Rob Shelley takes a look back at some of the stories making Wales tick this fortnight
A little careers advice…
If you work hard at school, do enough to vault the hurdles that are GCSE’s and A levels, spend three years avoiding lectures in somewhere which looks like a film set and gives you a degree and then hurtle towards the world of work, then you too may end up filming in a ladies lavatory in Llansannan.
No-one told me this at the careers advice place at university. But then they never seem to steer you towards being a careers advisor, either.
Actually, it was my first visit to a ladies lavatory (apart from one French farce style mix up at Wrexham football club, and enough said about that the better) – but we were there to tell the story of how many public loos have vanished over the past decade and how the good people of Llansannan thought that instead of seeing theirs boarded up, a small army – well, platoon – of volunteers decided that they’d retile the cracked tiles, replumb the old plumbing, add net curtains and a nice seascape in the gents and make theirs a loo that’s not only open but also rather wonderful.
The very kind landlady from the Red Lion across the road cleans the toilets for nothing. And thus, as Shakespeare said, shines a good deed in a weary world.
The worst Christmas present ever
For one thing, they’re creatures of nature. But apparently – according to the North Wales Bird Trust, who have over 40 owls in their pens up on a hillside above Llandudno, every time Harry Potter comes out with a new instalment, so they end up with more owls who are unwanted Christmas presents being dumped upon them.
Apparently, a section of the cinematic public quite fancy being Hagrid *, and owls look cute – so a couple of clicks on the internet later and you can buy yourself one. The only thing is that owls don’t make the most pettable pets, they like to sleep for a long time, and as the centre’s quick to point out, you’re much better off sponsoring an abandoned owl and going to visit it from time to time.
Actually, I’ve started something here: the worst Christmas present of all time…..there was an uncle who sent me, as a very bouncy little seven year old, an alarm clock. That’s up there with the worst of them. I have a very good friend whose mother bought her a shredder for Christmas. And nothing says Christmas more than a shredder….. anyone who can beat that, get in touch – we’ll create a sort of reverse Christmas list
*not being a Harry Potter fan, I’m presuming Hagrid is the bloke with the owl. I’m more of a Sweeney man, myself….
One of the best Christmas presents ever
For one family I met in Mid Wales would cost £5,000 and transform a life.
Mervyn Humphreys who lives in Newtown was involved in a horrendous road accident in Africa three years ago. It cost him his baby son, who died of his injuries. It also cost Mervyn the ability to communicate: a stroke and the shock means that the only word he can say is yes. Meeting up with him and his family, you can tell the intense frustration that a lack of communication causes.

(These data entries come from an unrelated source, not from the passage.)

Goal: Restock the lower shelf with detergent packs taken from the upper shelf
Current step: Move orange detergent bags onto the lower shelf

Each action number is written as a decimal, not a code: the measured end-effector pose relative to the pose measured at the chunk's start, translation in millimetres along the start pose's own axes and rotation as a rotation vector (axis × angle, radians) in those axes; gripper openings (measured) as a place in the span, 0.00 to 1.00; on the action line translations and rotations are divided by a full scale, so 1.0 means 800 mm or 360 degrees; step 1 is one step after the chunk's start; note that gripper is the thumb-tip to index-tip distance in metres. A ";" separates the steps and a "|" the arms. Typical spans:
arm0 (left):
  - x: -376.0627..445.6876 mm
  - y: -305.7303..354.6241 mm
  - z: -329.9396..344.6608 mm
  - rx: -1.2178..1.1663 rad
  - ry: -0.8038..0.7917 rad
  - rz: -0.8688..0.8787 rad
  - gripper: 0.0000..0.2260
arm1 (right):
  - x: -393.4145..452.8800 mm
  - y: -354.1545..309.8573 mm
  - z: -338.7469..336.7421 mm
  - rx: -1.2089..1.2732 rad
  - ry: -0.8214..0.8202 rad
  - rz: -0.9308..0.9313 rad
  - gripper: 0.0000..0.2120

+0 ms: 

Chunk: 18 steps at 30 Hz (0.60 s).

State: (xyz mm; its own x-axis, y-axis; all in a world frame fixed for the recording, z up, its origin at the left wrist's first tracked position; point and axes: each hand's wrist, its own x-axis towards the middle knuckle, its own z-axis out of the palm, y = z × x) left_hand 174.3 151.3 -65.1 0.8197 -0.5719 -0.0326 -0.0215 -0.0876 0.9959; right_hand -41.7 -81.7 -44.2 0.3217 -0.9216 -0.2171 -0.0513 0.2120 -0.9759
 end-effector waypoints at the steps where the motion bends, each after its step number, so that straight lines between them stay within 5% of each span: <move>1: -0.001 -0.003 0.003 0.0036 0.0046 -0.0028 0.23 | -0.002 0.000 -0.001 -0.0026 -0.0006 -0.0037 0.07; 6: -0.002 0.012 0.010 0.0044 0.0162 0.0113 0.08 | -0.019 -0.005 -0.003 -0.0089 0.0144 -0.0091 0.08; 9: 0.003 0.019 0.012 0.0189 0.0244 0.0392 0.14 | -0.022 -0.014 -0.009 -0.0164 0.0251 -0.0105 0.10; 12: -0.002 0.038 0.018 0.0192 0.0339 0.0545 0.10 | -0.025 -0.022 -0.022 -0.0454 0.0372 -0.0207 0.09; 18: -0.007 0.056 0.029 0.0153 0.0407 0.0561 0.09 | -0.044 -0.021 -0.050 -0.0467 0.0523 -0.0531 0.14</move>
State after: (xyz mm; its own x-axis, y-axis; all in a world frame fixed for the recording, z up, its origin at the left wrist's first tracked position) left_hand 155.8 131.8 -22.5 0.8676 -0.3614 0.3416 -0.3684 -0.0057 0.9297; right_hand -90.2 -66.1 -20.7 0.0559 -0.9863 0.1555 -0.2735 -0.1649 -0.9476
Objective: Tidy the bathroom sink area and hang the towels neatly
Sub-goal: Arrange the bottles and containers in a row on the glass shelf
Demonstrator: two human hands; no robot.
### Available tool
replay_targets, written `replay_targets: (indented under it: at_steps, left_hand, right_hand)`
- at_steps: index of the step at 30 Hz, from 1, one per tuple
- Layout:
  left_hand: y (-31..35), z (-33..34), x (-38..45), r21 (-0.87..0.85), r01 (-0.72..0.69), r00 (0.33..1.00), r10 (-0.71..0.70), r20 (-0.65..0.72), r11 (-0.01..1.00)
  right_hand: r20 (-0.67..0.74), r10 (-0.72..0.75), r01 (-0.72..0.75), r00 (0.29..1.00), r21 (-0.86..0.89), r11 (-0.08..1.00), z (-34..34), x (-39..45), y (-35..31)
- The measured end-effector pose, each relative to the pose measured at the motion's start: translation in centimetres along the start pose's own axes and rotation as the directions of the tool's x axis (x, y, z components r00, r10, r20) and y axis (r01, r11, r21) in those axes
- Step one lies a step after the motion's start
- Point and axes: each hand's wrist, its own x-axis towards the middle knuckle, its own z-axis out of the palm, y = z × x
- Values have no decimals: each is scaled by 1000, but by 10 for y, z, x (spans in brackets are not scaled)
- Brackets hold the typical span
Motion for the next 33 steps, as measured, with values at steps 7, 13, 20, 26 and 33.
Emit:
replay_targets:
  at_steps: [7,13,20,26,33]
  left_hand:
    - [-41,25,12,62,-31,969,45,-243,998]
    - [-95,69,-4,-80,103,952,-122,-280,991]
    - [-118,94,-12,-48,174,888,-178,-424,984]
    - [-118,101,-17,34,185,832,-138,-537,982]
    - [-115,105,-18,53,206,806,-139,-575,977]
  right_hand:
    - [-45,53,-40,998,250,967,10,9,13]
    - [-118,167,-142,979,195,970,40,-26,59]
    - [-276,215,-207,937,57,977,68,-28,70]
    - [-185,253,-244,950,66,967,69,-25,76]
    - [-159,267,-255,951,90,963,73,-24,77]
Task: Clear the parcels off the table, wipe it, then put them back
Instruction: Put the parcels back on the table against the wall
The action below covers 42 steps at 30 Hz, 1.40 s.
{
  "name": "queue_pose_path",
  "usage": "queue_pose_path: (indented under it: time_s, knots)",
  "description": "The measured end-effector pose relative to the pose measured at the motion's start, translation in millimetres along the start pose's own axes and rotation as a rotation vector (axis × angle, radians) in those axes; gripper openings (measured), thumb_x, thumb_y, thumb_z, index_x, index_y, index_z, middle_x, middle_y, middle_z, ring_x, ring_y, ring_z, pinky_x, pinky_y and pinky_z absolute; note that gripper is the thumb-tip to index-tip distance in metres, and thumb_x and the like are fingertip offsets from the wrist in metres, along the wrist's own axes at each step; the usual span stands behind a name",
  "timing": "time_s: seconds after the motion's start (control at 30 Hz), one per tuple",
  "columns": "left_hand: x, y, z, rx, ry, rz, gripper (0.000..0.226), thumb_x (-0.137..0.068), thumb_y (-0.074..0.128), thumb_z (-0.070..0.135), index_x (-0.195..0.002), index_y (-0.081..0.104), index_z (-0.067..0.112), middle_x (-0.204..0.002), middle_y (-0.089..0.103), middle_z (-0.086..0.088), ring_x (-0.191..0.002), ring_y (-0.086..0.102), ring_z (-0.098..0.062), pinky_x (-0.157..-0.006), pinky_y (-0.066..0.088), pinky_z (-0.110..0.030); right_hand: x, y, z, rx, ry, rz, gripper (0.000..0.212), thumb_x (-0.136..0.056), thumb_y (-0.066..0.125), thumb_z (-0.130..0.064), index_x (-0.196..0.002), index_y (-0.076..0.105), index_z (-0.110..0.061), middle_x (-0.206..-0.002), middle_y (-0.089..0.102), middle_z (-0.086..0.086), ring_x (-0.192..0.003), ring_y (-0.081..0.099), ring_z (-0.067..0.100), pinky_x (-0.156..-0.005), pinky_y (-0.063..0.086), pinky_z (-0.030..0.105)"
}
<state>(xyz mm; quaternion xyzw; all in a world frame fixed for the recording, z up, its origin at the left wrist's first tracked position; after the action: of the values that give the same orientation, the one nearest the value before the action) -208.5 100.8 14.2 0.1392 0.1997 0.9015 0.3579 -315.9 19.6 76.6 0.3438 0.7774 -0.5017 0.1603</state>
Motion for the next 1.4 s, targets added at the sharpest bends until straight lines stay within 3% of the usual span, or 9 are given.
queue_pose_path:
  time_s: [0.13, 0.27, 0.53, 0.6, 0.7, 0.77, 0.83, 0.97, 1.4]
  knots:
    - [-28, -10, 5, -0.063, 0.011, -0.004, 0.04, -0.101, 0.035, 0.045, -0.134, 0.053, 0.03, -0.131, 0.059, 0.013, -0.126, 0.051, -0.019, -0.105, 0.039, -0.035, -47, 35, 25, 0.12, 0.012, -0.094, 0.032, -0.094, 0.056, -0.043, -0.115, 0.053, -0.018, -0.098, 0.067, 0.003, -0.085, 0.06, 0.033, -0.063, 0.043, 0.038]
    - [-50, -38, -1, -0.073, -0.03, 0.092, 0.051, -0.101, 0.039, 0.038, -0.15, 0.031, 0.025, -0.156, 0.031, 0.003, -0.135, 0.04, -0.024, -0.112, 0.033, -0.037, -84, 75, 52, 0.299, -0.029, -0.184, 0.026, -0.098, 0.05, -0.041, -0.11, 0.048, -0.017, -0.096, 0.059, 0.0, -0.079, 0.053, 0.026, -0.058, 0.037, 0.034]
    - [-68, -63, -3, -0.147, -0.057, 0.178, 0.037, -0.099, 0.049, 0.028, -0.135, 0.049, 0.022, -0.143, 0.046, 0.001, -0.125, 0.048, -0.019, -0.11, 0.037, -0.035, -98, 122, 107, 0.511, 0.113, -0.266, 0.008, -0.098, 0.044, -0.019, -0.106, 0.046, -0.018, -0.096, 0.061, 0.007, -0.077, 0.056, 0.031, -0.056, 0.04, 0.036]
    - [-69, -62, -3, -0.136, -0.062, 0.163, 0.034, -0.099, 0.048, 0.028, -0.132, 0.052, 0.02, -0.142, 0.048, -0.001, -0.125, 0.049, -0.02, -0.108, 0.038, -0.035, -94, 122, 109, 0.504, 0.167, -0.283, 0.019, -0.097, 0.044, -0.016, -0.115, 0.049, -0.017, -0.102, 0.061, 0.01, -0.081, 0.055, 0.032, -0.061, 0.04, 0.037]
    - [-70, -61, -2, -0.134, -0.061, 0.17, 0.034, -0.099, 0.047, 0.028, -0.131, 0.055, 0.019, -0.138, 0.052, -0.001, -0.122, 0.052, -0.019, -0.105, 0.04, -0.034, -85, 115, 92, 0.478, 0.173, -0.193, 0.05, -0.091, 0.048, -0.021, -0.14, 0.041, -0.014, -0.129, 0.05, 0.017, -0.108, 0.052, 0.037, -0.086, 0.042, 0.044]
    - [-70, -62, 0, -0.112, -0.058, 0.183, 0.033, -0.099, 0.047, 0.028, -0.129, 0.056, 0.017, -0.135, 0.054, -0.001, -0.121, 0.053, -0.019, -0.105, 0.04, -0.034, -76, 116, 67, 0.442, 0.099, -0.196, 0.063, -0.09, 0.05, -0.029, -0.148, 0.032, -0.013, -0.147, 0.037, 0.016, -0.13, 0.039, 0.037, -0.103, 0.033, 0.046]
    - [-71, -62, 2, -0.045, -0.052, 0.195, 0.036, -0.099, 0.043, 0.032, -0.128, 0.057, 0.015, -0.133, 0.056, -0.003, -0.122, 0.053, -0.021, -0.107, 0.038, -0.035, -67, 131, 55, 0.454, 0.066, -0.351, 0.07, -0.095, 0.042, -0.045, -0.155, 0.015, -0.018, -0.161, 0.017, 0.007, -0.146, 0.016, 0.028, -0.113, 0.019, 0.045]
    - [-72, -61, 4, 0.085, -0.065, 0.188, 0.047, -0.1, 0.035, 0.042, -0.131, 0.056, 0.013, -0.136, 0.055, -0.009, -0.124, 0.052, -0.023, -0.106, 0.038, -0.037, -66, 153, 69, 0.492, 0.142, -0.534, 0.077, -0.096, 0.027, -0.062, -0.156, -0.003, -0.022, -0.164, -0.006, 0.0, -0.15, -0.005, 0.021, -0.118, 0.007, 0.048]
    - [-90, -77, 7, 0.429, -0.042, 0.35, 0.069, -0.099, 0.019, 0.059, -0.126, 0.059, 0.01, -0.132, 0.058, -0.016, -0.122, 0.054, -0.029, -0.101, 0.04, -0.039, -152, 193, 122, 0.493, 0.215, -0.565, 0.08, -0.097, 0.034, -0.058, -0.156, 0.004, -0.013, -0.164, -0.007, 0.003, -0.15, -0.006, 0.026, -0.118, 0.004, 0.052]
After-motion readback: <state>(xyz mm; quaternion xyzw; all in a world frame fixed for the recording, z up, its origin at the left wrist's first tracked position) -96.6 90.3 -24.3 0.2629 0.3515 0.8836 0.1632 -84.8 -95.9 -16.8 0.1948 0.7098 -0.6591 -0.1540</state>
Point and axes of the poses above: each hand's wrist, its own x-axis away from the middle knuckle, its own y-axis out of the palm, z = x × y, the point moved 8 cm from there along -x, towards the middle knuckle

They’ve found an answer – a computer speech package: the compensation due from the accident would easily cover the cost of it, but the legal side of things is dragging on. So Mervyn’s family are starting to fundraise and trying to give their son his voice back.
Well, for this year anyway: to all the people I’ve met in the course of 2010, to the kindness that seems to cover Wales; to the friendliness and tolerance of the people who’ve helped us, whether its being stopped for a quick vox pop on a cold corner or those people who’ve allowed us a real look into their lives – to the viewers who’ve said hello in the street and even to the old lady who told me I look taller on T.V. (I am five feet nine and a half, by the way, and it’s a very important half – but I get much bigger on a fifty inch set) – a very happy Christmas.
As the song goes, may all your troubles be far away.